TASK REQUIREMENTS:
A faithful copy of the listing below is needed, with its pictures left out.

==== GIVEN MATERIAL

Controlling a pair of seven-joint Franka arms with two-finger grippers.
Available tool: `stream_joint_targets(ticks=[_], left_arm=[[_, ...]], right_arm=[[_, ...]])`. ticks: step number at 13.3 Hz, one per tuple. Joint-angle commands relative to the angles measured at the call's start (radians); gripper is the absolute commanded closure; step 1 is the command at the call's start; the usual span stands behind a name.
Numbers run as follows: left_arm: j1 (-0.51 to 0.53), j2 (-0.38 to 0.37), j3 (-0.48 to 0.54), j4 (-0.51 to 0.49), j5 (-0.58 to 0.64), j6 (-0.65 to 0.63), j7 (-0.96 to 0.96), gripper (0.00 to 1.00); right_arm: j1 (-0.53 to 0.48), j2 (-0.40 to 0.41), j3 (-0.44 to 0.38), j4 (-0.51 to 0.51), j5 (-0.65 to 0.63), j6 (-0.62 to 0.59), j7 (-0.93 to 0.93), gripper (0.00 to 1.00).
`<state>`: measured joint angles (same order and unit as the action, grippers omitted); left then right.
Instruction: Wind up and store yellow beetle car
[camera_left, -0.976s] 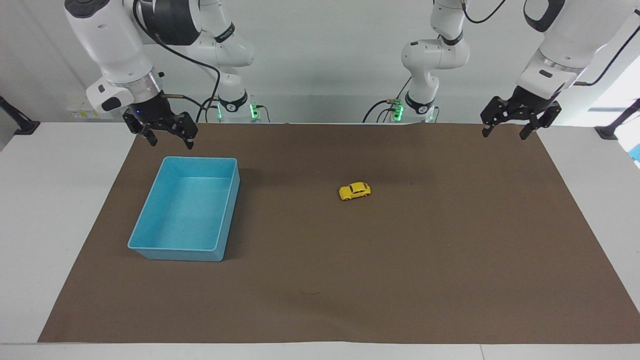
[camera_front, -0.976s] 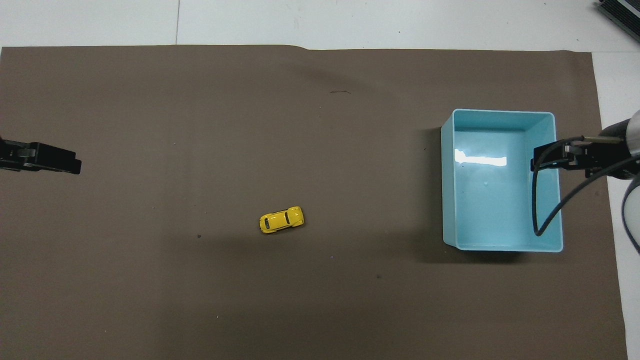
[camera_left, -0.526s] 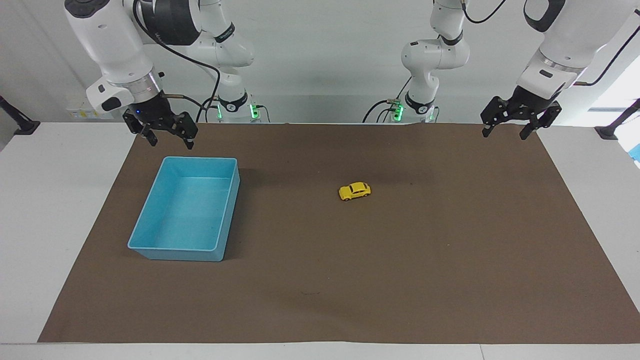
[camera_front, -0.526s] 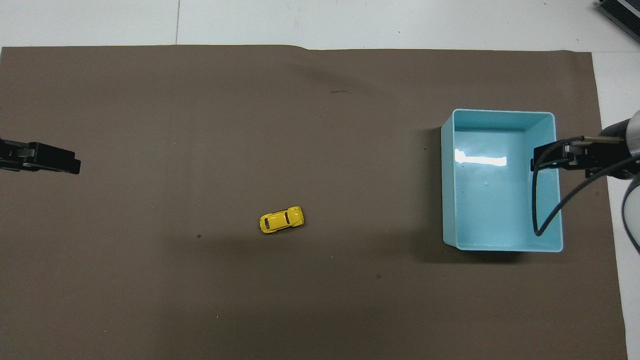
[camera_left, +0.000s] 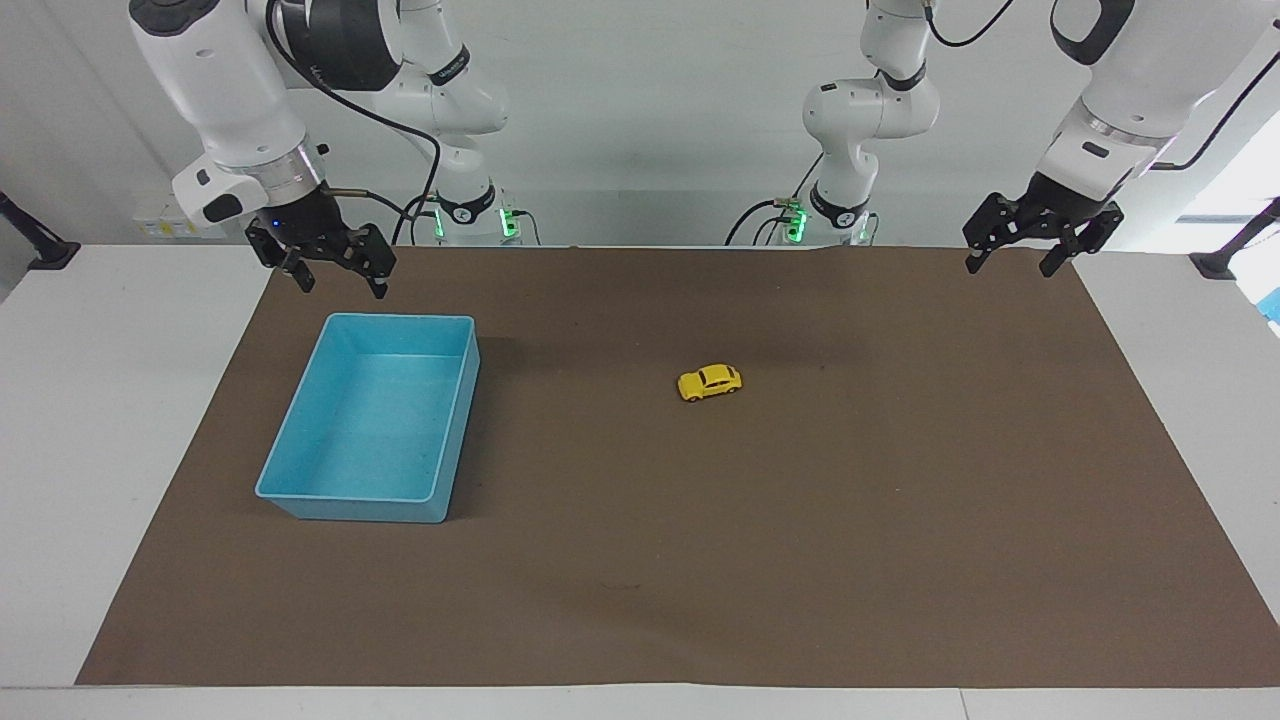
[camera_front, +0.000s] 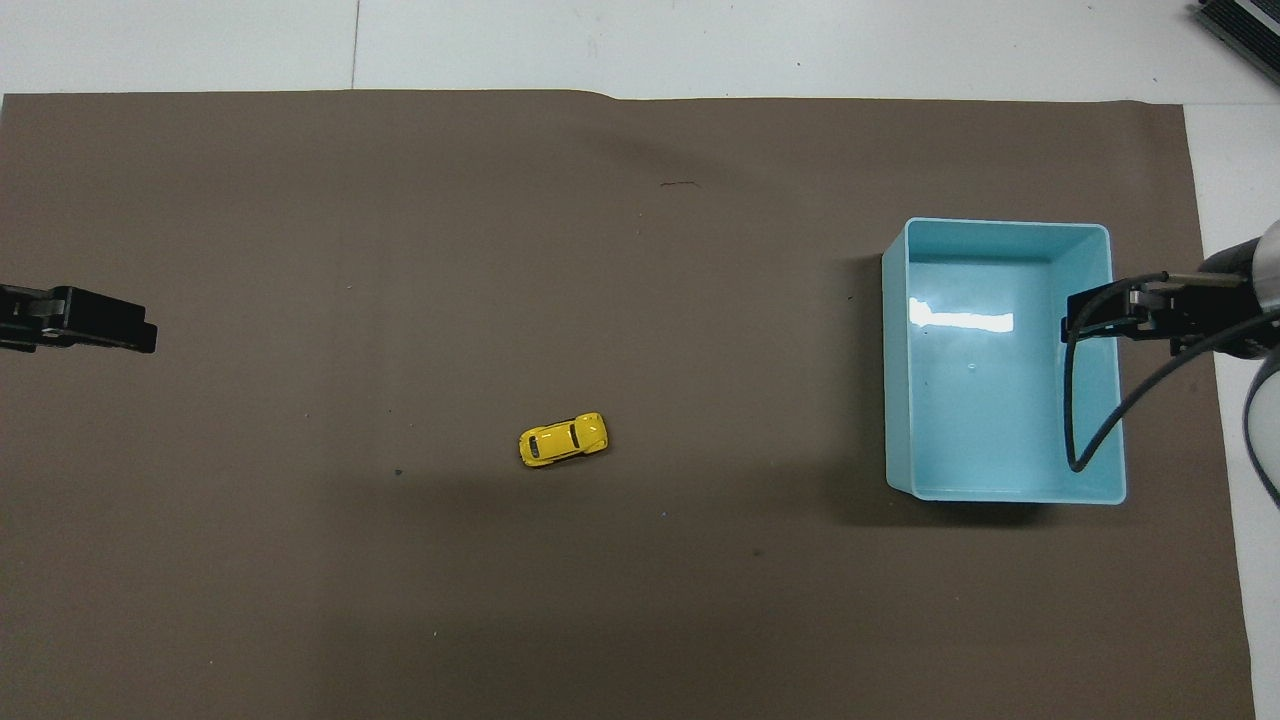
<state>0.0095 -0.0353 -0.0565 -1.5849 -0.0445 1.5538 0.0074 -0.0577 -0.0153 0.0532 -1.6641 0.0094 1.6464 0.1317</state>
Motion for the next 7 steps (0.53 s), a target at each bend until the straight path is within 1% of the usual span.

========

WRITTEN SOLUTION:
Controlling a pair of seven-joint Franka arms with two-finger grippers.
Available tool: `stream_joint_targets(ticks=[_], left_arm=[[_, ...]], right_arm=[[_, ...]])`. ticks: step number at 13.3 Hz, one per tuple. Joint-angle commands relative to the angles measured at the call's start (radians); gripper is the absolute commanded closure; step 1 is the command at the call's start; the usual span stands behind a name.
Numbers run as follows: left_arm: j1 (-0.51 to 0.53), j2 (-0.38 to 0.37), j3 (-0.48 to 0.54), j4 (-0.51 to 0.49), j5 (-0.58 to 0.64), j6 (-0.65 to 0.63), j7 (-0.96 to 0.96), gripper (0.00 to 1.00); right_arm: j1 (-0.53 to 0.48), j2 (-0.40 to 0.41), j3 (-0.44 to 0.38), j4 (-0.51 to 0.51), j5 (-0.65 to 0.63), j6 (-0.62 to 0.59), j7 (-0.93 to 0.93), gripper (0.00 to 1.00).
`<state>`: measured joint angles (same order and unit as the action, grippers omitted); left then right.
Instruction: Wind up and store yellow beetle car
[camera_left, -0.976s] 
[camera_front, -0.976s] 
[camera_left, -0.526s] 
[camera_front, -0.526s] 
[camera_left, +0.000s] 
[camera_front, +0.000s] 
<state>0.0095 -0.0353 -0.0565 -1.5849 -0.0445 1.5538 0.0074 -0.0577 -0.0153 0.0532 -1.6641 0.0094 1.6464 0.1317</state>
Motion for the next 7 steps (0.53 s), a target at each bend until the straight path is within 1% of the usual span.

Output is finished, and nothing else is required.